I migranti del documentario hanno due patrie, l’Italia che è come una madre che non ha sofferto molto per il loro allontanamento e il Canada che li ha accolti come una seconda patria effettiva, da cui il titolo.

Dopo la proiezione il regista Paolo Quaregna ha voluto un incontro con gli spettatori per condividere idee e pensieri sul tema delle migrazioni di ieri e di oggi partendo dai migranti raccontati nel suo documentario. Oggi come ieri la storia si ripete e la soluzione più efficace per l’uomo, è la stessa: immigrare in un paese più ricco o sviluppato, o che comunque presenti un maggior numero di possibilità di lavoro, vita o semplici condizioni di libertà.

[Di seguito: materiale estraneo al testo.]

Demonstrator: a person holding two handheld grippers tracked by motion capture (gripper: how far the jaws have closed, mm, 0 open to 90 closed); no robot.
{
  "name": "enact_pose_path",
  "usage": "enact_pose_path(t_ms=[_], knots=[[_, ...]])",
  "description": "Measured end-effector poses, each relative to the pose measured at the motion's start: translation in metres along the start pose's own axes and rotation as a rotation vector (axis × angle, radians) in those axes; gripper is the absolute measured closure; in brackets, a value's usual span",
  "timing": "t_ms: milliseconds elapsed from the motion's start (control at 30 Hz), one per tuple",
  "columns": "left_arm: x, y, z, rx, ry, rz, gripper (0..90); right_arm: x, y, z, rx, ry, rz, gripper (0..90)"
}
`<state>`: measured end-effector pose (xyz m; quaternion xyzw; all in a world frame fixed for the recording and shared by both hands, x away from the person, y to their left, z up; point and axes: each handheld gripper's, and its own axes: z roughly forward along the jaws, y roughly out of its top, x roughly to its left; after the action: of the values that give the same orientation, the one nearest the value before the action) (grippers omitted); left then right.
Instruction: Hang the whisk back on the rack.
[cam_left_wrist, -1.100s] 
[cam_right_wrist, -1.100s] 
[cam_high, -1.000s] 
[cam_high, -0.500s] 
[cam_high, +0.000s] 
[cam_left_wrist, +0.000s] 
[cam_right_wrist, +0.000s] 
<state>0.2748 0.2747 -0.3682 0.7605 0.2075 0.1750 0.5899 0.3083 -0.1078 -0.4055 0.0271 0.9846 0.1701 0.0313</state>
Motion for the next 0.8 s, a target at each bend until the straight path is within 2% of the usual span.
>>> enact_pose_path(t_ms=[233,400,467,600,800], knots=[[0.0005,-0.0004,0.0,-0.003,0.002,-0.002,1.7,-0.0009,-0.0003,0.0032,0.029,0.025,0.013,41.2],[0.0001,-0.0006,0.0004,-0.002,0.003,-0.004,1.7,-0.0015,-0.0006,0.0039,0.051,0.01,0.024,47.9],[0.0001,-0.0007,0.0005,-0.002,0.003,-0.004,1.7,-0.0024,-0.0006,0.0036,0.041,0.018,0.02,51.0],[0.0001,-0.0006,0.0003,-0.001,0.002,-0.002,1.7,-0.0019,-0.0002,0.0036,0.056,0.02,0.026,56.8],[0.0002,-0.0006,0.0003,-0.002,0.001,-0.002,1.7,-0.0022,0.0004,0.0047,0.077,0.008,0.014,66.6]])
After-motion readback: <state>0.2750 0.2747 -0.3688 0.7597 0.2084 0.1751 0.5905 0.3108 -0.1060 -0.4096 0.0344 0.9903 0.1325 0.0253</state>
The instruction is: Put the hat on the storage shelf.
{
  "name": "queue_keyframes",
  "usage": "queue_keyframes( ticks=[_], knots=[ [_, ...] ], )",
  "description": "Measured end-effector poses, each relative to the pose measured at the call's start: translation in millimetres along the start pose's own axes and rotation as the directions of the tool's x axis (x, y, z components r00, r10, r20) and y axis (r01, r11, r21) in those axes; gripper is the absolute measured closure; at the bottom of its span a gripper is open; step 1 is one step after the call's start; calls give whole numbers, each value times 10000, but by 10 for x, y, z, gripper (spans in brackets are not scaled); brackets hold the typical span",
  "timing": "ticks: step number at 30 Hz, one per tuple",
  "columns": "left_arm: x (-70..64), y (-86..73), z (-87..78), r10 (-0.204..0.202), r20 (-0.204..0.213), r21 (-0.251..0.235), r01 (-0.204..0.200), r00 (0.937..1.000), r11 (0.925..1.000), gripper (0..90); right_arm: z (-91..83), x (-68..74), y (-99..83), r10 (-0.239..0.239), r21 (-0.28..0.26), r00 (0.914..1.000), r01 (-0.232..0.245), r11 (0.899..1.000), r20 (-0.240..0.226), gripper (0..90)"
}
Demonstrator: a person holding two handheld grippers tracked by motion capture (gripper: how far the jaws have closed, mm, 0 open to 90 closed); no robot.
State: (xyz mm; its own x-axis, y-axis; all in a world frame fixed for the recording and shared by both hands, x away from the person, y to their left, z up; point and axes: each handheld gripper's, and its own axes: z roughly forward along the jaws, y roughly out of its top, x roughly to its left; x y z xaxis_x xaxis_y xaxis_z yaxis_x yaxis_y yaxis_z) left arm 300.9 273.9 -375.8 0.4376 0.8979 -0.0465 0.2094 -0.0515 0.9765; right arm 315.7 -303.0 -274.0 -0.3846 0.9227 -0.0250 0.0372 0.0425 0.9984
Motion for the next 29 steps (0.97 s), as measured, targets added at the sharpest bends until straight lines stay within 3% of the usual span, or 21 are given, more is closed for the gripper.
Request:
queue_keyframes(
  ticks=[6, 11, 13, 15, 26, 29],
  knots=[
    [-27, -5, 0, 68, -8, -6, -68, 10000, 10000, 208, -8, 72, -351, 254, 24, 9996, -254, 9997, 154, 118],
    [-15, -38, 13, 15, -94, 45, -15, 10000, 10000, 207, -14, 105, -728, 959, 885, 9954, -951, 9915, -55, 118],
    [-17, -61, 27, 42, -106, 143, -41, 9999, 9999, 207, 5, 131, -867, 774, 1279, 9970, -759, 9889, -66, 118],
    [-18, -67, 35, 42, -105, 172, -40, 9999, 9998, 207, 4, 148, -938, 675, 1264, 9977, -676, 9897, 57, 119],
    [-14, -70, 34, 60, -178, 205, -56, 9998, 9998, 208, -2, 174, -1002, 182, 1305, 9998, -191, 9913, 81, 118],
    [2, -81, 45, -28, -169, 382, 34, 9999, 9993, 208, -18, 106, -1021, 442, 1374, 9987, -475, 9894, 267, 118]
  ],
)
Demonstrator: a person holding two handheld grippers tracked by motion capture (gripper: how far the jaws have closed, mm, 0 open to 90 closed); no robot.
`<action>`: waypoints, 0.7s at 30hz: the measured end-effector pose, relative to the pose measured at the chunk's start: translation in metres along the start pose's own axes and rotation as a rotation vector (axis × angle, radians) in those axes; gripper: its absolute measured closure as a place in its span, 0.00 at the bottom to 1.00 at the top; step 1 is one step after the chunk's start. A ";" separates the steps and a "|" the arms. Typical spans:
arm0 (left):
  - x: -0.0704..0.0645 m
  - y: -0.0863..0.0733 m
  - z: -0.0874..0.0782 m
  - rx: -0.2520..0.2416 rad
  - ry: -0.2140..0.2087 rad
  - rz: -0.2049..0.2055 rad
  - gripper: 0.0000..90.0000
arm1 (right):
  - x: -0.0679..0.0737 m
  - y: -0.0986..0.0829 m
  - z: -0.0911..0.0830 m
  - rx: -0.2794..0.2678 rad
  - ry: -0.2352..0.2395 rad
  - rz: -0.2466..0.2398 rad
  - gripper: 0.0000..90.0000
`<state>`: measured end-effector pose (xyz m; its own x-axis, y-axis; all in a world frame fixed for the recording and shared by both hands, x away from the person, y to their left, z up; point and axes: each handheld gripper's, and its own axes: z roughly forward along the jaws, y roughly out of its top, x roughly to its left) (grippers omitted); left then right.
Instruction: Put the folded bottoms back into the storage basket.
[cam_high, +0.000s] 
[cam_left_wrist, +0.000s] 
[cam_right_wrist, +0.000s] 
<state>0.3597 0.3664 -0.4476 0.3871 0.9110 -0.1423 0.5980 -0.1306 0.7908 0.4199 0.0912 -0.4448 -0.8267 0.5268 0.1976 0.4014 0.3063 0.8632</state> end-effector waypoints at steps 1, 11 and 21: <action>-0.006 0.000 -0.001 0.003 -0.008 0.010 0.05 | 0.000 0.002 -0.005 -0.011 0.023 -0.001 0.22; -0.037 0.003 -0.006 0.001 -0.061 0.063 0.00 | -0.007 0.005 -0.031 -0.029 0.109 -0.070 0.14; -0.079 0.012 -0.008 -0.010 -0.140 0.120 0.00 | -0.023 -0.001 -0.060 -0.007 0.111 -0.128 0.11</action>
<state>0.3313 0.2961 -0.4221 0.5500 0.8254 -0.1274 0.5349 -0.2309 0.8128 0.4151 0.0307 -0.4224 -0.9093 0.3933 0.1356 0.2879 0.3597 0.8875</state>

Oggi come ieri altri, più poveri, hanno bisogno di migrare in territori più ricchi per trovare condizioni di benessere e per dare un futuro ai propri figli.

Con la consapevolezza che la storia a volte si capovolge; ieri eravamo migranti in cerca di futuro e di nuove radici oggi possiamo essere rifugio e avvenire per altri. Migranti di ieri e di oggi.